Records from a data collection:

--- START ---

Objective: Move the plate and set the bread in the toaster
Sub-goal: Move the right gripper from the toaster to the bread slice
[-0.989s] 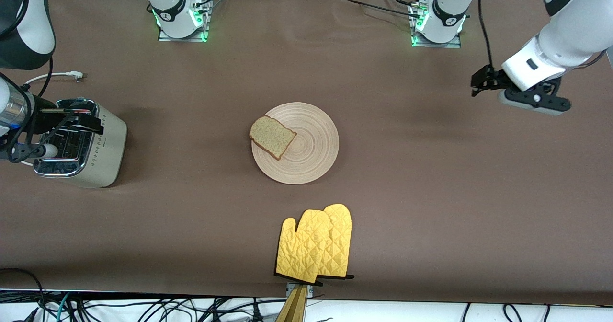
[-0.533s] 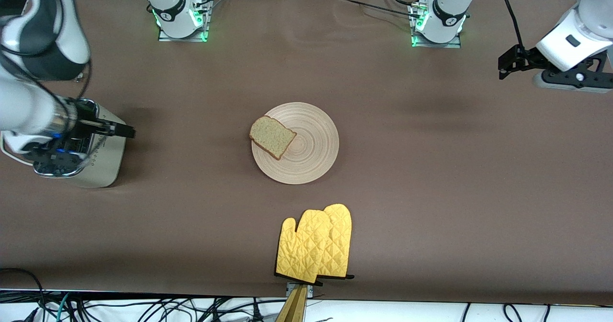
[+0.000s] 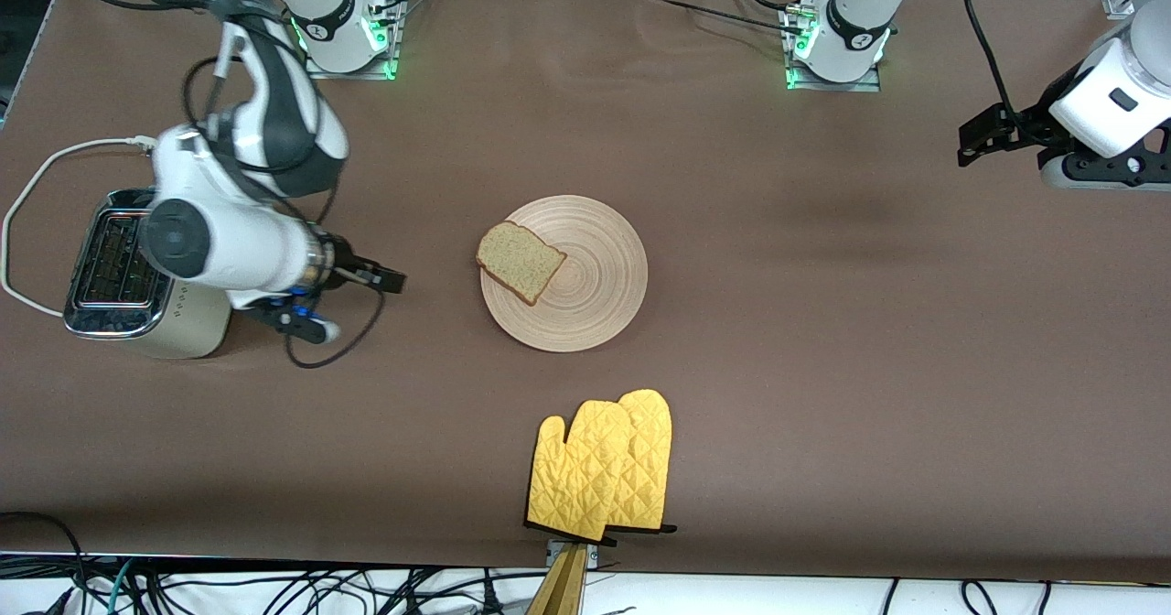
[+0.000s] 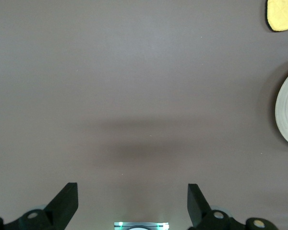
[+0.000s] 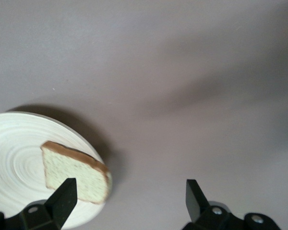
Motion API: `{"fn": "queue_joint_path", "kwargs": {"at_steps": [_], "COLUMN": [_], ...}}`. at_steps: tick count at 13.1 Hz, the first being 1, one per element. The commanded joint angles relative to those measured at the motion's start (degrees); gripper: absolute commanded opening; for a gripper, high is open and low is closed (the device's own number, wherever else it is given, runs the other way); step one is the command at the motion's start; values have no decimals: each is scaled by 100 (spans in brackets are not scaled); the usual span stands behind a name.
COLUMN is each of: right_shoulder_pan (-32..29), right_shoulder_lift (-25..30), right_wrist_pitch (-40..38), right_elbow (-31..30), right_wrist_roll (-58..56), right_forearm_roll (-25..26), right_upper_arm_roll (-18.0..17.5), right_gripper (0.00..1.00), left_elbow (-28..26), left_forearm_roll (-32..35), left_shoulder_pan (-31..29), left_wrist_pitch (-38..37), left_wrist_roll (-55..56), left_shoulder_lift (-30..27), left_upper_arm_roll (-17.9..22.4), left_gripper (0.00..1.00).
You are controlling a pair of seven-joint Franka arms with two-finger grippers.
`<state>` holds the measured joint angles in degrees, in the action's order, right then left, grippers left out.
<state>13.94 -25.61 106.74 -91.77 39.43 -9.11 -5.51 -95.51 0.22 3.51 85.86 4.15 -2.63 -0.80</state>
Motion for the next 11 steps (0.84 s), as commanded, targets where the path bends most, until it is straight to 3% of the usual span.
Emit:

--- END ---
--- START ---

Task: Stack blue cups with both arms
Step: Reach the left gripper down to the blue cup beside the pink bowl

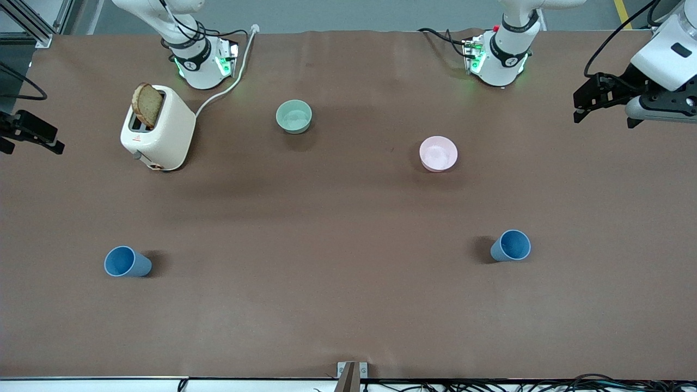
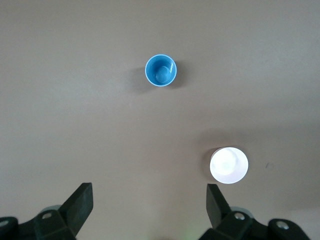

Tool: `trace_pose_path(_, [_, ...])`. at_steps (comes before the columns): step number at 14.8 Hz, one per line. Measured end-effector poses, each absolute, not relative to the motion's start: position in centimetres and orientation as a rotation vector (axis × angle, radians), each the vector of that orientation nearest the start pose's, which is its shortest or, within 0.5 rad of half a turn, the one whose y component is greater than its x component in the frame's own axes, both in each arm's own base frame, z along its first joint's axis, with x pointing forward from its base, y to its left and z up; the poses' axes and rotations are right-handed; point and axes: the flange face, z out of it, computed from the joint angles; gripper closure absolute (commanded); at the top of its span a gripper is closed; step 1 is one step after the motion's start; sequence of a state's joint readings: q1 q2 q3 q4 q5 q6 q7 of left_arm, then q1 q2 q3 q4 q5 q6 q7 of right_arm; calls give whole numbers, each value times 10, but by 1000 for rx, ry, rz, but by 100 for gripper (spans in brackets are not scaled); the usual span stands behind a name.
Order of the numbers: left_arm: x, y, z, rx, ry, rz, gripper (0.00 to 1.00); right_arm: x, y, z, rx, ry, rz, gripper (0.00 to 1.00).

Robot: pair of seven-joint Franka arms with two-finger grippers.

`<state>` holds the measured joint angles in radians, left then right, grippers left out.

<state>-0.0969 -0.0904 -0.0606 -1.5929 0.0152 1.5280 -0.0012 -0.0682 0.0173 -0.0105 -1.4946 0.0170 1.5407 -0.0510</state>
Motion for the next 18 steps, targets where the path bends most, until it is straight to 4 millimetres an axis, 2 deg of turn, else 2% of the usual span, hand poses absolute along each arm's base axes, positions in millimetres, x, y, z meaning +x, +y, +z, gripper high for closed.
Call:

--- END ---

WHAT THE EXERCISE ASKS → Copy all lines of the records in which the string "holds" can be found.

EXERCISE ANSWER →
`<state>` holds the measured joint angles in degrees, in the action's order, right then left, grippers left out.
`<state>` holds the measured joint angles in radians, left then right, grippers left out.

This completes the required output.